Required work: In the entries below, spot each line with the word "white" and copy it.

Data items
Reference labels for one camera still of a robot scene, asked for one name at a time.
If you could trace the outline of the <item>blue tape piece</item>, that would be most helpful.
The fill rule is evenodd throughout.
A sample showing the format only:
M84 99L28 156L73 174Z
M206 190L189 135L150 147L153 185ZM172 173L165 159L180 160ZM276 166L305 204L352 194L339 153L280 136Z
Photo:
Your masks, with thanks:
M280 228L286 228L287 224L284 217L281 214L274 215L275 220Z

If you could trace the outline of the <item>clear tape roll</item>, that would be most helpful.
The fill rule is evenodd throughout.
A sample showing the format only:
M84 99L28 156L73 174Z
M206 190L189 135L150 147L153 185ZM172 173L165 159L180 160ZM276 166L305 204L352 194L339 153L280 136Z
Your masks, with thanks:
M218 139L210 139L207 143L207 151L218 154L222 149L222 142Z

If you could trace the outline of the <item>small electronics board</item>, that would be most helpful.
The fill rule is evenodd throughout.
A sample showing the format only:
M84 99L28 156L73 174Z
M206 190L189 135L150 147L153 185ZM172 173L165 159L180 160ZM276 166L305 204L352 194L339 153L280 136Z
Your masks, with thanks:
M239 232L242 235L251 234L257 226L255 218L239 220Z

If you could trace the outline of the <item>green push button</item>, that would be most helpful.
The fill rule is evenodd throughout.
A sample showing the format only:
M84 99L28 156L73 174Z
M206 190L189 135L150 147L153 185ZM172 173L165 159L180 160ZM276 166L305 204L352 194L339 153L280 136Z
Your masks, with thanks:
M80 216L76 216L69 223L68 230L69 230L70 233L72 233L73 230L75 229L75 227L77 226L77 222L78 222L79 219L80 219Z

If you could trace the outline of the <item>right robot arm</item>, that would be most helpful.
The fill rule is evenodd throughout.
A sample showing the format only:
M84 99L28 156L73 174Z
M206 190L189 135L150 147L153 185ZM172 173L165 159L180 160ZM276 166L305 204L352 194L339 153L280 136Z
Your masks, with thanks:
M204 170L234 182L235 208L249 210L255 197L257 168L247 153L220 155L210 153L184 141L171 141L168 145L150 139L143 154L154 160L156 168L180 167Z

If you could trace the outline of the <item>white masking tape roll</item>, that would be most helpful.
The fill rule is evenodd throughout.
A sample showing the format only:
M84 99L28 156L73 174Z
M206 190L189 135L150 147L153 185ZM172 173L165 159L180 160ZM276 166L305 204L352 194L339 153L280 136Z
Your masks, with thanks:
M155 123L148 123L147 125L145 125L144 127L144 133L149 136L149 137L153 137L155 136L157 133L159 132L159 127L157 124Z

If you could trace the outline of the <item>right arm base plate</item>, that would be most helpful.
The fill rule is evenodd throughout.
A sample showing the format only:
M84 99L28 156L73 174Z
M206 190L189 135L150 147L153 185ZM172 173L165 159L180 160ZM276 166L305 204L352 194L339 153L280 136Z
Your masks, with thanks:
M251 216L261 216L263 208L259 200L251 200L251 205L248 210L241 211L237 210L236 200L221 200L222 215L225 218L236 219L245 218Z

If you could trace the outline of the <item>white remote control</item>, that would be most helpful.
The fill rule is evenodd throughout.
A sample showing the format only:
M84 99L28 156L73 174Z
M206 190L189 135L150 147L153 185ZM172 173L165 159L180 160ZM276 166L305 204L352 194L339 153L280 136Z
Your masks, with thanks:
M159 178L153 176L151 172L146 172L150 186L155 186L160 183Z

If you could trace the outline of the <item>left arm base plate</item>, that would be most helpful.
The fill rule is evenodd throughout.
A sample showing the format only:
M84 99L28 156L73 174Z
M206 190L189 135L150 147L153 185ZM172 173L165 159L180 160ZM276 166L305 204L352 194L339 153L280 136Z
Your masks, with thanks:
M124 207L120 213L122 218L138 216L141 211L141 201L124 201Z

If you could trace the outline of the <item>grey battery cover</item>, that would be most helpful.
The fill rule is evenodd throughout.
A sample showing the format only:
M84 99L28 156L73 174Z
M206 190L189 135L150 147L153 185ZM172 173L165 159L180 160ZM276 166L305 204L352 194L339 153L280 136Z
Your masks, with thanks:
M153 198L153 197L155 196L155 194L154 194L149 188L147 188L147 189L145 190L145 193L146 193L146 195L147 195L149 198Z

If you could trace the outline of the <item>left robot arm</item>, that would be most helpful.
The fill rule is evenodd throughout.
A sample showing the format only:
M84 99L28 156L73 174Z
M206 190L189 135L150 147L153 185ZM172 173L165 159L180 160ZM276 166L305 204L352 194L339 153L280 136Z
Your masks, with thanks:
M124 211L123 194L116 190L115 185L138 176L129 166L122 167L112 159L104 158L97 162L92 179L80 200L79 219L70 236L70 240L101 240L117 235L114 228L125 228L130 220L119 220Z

Answer to this problem:
If you could trace the outline of the <item>white masking tape roll</item>, that would be most helpful.
If you could trace the outline of the <item>white remote control</item>, that would be most helpful.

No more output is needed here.